Alguns trechos do poema de Gonçalves Dias fazem parte do hino nacional brasileiro e isto evidencia a
importância que este poema tem até hoje para o Brasil.A voz lírica do poema usa o pronome
possessivo "minha" para se referir ao Brasil, ao passo que a de Lubi não pode chamar o Brasil de sua
terra. Uma vez que, para ela esse país não a pertence, por isso ao se referir ao Brasil, ela diz: "tudo
aqui é um exílio". É interessante perceber que ela usa o verbo ser no presente, haja vista que o Brasil
foi um exílio para os negros no período do tráfico negreiro e o que a voz lírica expõem com estes
versos é que nada mudou. Os anos se passaram e o Brasil continua sendo um exílio para quem é
negro.

Na quarta estrofe, os versos "quase todos negros" foram escrito em versos livres, a fim de ressaltar
que apesar de haver uma identificação racial dela para com o povo que aqui habita, a voz lírica se
sente exilada em "sua terra" e o seu povo não a acolhe. Na sexta estrofe, a voz lírica recorda o tráfico
negreiro. A confusão entre a saída e a chegada é devido a esse povo não ter escolhido sair de seu país
e chegar ao Brasil. Eles foram sequestrados de seu país, vendidos, escravizados, silenciados,
desumanizados e torturados.

Na sétima estrofe, essa voz lírica diz que as ondas forçadas pelo navio foram apagadas na chegada.

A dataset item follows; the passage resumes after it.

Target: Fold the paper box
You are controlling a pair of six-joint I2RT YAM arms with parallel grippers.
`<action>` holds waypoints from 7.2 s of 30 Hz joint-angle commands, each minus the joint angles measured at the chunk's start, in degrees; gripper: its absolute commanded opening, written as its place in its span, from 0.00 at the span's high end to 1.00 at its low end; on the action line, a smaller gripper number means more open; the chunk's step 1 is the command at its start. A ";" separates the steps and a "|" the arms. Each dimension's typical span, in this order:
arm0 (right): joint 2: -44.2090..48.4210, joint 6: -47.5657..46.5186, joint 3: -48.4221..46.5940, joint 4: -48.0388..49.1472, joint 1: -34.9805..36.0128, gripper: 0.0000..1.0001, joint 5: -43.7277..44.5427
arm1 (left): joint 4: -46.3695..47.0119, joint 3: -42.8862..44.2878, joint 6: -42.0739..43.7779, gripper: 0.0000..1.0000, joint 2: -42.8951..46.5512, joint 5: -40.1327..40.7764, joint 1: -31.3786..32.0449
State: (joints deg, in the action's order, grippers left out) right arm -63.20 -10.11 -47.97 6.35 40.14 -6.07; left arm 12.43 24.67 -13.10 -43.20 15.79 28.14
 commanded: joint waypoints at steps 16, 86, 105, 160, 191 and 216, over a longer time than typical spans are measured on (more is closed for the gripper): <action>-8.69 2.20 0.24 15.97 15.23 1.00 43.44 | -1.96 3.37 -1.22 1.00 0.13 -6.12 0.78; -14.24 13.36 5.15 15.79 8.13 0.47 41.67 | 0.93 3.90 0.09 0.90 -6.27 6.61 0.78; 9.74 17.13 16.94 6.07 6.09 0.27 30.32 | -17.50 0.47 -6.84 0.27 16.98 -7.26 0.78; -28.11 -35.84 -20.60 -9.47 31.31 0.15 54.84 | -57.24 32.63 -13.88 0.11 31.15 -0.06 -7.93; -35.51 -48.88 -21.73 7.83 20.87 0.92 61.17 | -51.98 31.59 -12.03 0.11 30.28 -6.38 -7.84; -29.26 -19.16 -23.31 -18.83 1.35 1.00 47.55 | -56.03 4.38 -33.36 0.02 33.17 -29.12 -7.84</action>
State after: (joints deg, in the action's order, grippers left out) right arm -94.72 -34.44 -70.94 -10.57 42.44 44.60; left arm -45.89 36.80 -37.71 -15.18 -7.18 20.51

Essas ondas forçadas ao mar podem representar todo o sofrimento vivido por eles quando foram
brutalmente sequestrados de seu país. E o fato de terem sido retirados à força de seu país e não terem
a chance de se despedir de quem amavam. Além disso, quando chegaram ao Brasil foram obrigados a
deixar todo o seu passado e história do outro lado do Atlântico. Essas ondas podem ter sido apagadas,
mas o racismo não. Pode ser que as ondas tenham sido apagadas, mas o som delas ainda ecoam. O
som da exploração e desumanização vivênciado pelo povo negro ainda ecoa aos negros ouvidos
dizendo que aqui não é o lugar deles. O Brasil continua sendo um exílio para quem é negro. O Brasil é
muito mais que um país onde os sabiás cantam. O Brasil não é tão belo para quem é negro. Para os
negros o sabiá canta, mas a violência e o racismo cantam também.

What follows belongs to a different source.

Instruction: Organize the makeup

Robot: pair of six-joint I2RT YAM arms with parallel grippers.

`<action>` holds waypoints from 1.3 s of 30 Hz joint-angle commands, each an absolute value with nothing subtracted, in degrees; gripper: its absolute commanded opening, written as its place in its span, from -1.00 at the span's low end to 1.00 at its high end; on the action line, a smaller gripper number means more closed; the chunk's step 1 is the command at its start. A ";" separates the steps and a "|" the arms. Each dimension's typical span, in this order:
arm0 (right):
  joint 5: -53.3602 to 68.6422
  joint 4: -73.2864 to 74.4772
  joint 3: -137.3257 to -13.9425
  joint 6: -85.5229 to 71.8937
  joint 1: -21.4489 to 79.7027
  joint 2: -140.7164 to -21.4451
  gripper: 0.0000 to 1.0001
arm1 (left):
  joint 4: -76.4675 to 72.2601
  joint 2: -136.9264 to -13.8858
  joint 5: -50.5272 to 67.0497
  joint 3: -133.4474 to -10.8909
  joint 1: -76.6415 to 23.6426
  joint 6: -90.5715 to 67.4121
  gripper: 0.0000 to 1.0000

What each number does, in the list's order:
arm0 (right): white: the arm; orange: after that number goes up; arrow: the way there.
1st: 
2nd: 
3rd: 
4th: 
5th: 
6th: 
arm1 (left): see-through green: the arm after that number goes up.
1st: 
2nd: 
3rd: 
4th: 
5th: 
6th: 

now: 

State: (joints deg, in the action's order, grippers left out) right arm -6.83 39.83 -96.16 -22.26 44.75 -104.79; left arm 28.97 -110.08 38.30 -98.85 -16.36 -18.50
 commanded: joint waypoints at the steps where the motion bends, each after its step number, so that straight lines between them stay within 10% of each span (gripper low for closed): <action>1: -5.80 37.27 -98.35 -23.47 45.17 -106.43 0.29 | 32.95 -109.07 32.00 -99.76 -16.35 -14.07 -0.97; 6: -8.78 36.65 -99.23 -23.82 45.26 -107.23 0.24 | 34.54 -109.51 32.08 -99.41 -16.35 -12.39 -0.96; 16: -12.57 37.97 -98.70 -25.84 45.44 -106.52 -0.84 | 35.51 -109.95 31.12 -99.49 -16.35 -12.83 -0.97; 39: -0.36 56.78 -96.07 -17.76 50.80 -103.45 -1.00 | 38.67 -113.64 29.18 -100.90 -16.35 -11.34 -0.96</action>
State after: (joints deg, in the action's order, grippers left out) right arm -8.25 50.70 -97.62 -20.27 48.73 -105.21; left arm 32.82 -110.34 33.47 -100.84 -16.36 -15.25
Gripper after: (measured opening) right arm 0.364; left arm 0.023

Na oitava estrofe, a voz lírica faz uso do verbo "ser" no presente do subjuntivo o qual denota
suposição ou hipótese. Ela expressa o seu desejo de que embora tudo isso tenha acontecido e ainda
acontece, os olhos dela não deixem de ser África. É como se ela fizesse uma prece a si mesma para
não se esquecer da África. Além disso, o poema todo foi escrito em letras minúsculas, porém a única
frase que é escrita em letra maiúscula é quando ela diz "África". Esse verso é uma recordação do
apagamento cultural que o corpo negro sofreu ao chegar ao Brasil. Ao chegar os portugueses os
impediram de falar o seu idioma, eles perderam o direito de terem um nome e de praticarem os seus
rituais religiosos, afinal eles não eram mais pessoas, entretanto, mercadorias. O natural seria que
assim que eles chegassem os seus olhos imediatamente deixassem de ser África. Todavia, ela tem a
necessidade de carregar consigo a recordação do seu país, da sua cultura, do seu idioma, do seu povo
e o mais importante: de trazer em seu olhar o seu passado. Acho que "trazer de volta ao coração" a
África aqui é uma forma de recordar que ela é gente, é recordar que ela não é inferior a ninguém pelo
fato de ser negra, é recordar que ela tem um nome, é recordar que ela tem uma cultura. Recordar à
África talvez seja a única forma do corpo negro sobreviver no exílio.